-
Notifications
You must be signed in to change notification settings - Fork 10.8k
New issue
Have a question about this project? Sign up for a free GitHub account to open an issue and contact its maintainers and the community.
By clicking “Sign up for GitHub”, you agree to our terms of service and privacy statement. We’ll occasionally send you account related emails.
Already on GitHub? Sign in to your account
[clang][WebAssembly] Odd builtin behaviour #92698
Comments
@llvm/issue-subscribers-backend-webassembly Author: Michel Rouzic (Photosounder)

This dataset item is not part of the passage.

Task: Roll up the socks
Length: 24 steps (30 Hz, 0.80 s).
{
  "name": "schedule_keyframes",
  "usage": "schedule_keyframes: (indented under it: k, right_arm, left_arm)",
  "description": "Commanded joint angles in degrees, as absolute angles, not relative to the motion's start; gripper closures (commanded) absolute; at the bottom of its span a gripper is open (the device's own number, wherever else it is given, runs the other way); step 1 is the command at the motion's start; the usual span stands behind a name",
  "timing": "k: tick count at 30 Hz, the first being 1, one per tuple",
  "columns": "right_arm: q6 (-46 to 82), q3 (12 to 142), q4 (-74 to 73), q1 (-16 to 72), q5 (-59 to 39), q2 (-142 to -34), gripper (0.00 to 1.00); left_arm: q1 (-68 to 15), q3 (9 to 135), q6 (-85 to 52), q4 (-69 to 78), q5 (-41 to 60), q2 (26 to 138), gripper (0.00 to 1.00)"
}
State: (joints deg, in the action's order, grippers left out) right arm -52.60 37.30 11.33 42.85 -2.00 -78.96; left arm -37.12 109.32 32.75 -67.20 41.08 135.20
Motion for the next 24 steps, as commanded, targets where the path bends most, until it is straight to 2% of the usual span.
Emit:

Using clang (version 18.1.4) to compile WebAssembly and going the `-nostdlib` route I'm noticing strange things when I try to use some builtins to implement libc functions. For instance doing `static double sqrt(double x) { return __builtin_sqrt(x); }` works fine but doing `static double exp2(double x) { return __builtin_exp2(x); }` gives me `wasm-ld: error: C:/msys/tmp/rl-89dcca.o: undefined symbol: exp2` and making it non-static with an `extern` prototype above itself just makes it call itself in a loop. That's even though `__has_builtin(__builtin_exp2)` is positive. Same thing with `static double cos(double x) { return __builtin_cos(x); }`.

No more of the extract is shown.